> _EXERCISE DIRECTIONS_: Exactly how many lines in this listing contain "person"? Only the number is needed.

- Opening Delimiter -

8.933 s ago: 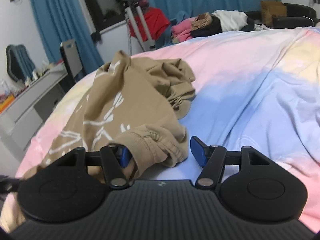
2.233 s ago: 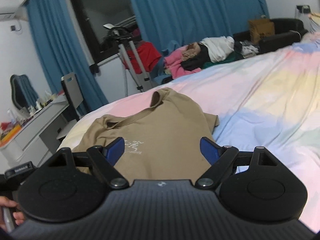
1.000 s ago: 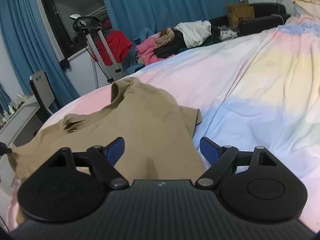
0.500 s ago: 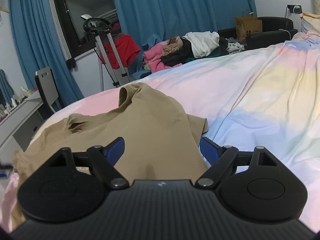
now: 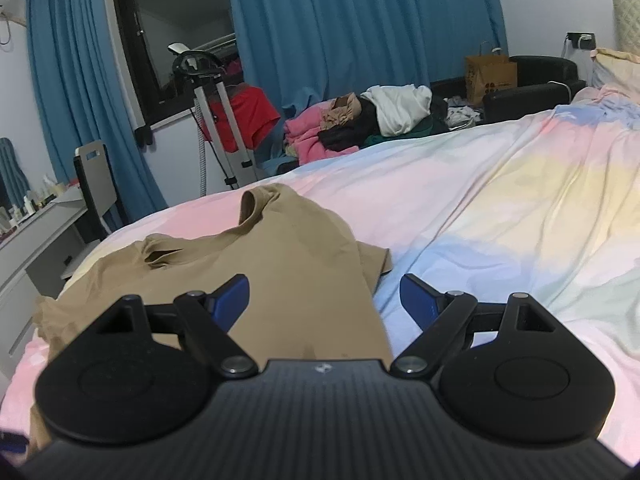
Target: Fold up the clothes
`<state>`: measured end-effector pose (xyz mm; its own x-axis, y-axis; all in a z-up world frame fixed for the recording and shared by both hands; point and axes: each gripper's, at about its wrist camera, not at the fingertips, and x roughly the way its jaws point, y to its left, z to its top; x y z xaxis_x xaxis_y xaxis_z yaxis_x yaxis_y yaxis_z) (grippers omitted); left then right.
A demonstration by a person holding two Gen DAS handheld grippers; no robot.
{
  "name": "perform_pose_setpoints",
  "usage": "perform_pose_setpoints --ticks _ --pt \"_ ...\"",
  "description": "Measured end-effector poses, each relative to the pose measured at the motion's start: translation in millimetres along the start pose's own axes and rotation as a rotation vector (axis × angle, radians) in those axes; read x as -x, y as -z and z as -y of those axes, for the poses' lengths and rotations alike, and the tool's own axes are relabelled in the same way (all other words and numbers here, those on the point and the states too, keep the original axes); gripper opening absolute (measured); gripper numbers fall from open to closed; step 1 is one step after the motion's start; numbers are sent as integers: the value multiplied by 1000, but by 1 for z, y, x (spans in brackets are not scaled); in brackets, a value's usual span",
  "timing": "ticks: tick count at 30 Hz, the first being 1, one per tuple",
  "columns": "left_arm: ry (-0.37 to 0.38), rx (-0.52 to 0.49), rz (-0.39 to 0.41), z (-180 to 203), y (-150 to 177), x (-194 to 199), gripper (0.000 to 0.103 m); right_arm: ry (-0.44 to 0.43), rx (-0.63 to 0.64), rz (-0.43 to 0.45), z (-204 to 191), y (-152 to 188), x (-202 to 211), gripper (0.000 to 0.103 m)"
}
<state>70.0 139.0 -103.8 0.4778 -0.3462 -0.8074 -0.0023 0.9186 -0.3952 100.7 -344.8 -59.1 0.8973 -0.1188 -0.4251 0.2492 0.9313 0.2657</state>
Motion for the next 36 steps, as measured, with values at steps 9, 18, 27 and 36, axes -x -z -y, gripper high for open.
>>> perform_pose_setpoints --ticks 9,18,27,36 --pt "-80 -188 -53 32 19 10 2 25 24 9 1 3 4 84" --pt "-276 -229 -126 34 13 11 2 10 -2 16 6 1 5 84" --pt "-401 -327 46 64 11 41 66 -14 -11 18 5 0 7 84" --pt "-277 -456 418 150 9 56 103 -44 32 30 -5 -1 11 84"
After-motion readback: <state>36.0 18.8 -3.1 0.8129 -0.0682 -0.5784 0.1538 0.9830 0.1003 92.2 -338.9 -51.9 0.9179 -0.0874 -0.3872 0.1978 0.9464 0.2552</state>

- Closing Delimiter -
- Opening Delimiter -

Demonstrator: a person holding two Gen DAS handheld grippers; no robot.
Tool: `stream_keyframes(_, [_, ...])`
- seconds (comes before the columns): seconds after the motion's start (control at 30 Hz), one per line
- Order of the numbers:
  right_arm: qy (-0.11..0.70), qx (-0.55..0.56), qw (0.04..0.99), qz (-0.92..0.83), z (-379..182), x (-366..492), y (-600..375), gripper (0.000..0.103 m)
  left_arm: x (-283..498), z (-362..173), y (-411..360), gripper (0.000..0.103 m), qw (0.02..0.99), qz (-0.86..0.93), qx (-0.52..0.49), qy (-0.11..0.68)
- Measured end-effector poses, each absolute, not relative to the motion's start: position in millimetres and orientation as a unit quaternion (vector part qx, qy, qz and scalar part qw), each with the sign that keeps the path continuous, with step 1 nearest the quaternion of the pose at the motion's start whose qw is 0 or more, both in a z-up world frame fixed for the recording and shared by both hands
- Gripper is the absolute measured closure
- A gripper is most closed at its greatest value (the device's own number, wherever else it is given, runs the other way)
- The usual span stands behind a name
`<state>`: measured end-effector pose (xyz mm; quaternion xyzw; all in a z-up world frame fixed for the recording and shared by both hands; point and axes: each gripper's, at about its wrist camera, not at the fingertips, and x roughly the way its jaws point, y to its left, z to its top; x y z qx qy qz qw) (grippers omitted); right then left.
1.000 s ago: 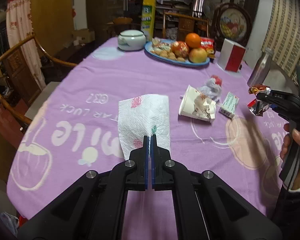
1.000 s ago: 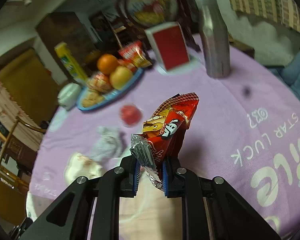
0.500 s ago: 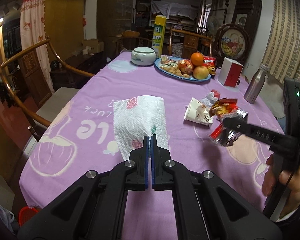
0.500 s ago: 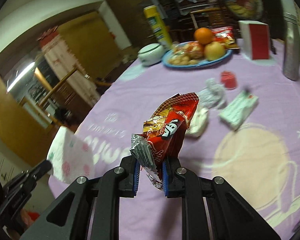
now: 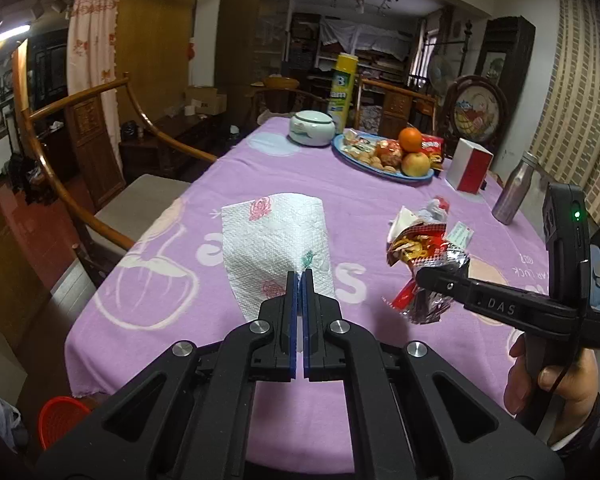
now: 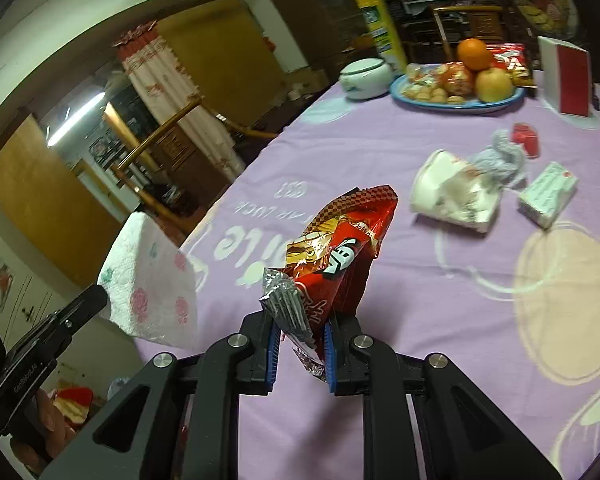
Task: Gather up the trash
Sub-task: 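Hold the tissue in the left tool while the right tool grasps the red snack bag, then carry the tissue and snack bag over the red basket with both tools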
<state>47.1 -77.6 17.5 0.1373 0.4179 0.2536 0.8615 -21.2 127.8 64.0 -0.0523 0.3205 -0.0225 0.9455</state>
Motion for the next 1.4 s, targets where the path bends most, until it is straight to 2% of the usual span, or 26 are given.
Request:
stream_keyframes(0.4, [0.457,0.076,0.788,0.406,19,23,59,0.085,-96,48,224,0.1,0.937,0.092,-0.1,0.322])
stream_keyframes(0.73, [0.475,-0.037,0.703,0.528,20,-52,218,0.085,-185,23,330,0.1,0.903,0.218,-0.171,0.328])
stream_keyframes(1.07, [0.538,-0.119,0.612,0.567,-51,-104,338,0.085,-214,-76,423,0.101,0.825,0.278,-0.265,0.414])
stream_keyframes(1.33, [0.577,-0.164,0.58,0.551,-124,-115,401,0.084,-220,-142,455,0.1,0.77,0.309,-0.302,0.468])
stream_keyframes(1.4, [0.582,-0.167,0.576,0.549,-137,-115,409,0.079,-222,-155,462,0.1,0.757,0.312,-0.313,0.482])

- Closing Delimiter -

> _EXERCISE RESULT_: 2